Marion Balac, por su parte, nos devuelve al año 92 (justamente, cuando el cine Avenida de la Luz cerró sus puertas). En Francia, todo un paisaje se preparaba para ser violentado, por no decir arrasado: los alrededores del futuro parque temático Disneyland París. En Les Enfants de Val d’Europe, y partiendo de la experiencia como trabajadores en el complejo de jóvenes locales, nos habla de este experimento de colonialismo consentido, de invasión silenciosa, de suplantación de la memoria.
Como en una pesadilla distópica, los habitantes de los alrededores abrazaron el melifluo (y a menudo, indecoroso) mundo creado por Walt, con la secreta intención de “formar parte de la magia”. El slogan comercial convertido en mantra vital: la urbanización del entorno incluso siguió al pie de la letra el modelo residencial norteamericano, haciendo copartícipes –a la fuerza- a los habitantes de la zona de ese ‘postureo’ de la felicidad. Un decorado inverosímil en fuerte contraste con una realidad menos azucarada: las condiciones de trabajo impuestas por la multinacional.

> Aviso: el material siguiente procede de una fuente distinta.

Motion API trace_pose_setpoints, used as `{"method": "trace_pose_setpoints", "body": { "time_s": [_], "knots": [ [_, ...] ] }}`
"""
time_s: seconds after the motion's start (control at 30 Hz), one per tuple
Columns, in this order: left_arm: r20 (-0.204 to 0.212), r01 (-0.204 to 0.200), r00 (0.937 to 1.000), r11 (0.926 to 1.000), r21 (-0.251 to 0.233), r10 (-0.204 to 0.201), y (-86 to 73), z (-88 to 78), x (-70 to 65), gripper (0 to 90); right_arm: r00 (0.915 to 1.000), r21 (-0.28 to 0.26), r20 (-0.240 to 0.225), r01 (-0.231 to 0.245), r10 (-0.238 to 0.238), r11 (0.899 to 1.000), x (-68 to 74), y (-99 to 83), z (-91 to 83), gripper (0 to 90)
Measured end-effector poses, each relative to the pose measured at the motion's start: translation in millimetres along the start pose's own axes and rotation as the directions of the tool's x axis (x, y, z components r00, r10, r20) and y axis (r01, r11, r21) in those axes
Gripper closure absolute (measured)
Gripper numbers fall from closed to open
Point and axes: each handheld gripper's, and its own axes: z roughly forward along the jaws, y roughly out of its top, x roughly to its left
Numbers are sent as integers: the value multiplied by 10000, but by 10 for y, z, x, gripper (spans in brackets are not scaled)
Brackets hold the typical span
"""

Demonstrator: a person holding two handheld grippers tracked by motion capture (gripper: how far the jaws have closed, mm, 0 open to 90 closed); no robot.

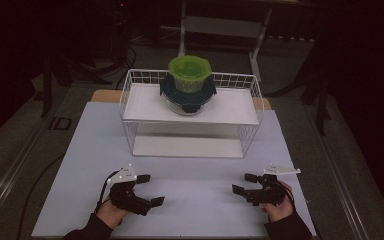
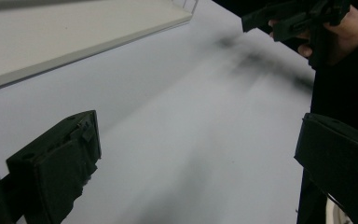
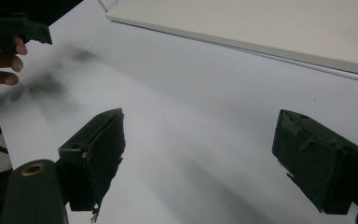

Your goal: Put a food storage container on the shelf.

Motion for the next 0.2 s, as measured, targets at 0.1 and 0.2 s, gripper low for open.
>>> {"method": "trace_pose_setpoints", "body": {
  "time_s": [0.1, 0.2],
  "knots": [
    [11, -46, 10000, 10000, -8, 46, 2, -1, -7, 0, 10000, 52, 20, 27, -27, 10000, -1, -6, 12, 164],
    [-17, -106, 9999, 9999, 22, 106, 0, 2, -15, 0, 10000, 72, 19, 36, -36, 10000, -1, -7, 18, 164]
  ]
}}
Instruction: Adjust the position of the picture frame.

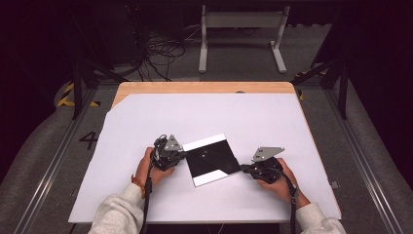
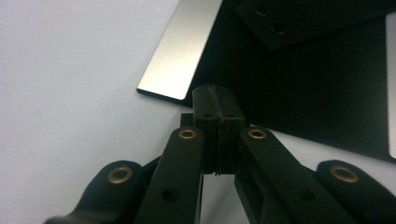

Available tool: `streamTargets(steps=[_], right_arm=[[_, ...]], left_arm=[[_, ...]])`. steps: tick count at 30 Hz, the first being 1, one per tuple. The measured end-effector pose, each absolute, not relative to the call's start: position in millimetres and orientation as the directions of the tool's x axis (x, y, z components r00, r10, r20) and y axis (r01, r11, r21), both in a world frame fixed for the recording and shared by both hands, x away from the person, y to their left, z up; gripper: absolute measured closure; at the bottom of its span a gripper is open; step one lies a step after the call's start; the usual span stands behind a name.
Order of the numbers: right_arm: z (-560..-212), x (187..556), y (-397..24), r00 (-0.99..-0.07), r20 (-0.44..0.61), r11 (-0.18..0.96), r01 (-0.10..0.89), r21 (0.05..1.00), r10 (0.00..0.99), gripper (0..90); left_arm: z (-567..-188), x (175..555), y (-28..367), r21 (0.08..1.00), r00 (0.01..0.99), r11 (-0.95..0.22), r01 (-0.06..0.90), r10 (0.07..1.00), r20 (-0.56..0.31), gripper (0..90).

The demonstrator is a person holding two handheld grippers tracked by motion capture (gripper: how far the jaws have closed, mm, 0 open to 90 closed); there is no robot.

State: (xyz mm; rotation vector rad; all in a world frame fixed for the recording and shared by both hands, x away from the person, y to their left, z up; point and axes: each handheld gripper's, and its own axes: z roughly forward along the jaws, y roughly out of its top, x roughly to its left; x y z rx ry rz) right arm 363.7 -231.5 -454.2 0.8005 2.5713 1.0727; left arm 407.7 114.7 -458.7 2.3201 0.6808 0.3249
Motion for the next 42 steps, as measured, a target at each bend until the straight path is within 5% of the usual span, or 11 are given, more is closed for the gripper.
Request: streamTargets(steps=[42], right_arm=[[-452, 346, -228, -0.807, 0.030, 0.570, 0.442, 0.692, 0.590, 90.0]], left_arm=[[-463, 438, 94, 0.724, 0.816, -0.590, 0.357, 0.574, 0.066, 90.0]])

Con todo, los testimonios no revelan una especial animadversión. Víctimas de un síndrome de Estocolmo mancomunado, los jóvenes se muestran encantados de haber podido hacer de príncipes y princesas en interminables desfiles donde, ¡dichosos quince minutos de fama!, todas las miradas estaban pendientes de ellos. Triste, humano y muy contemporáneo.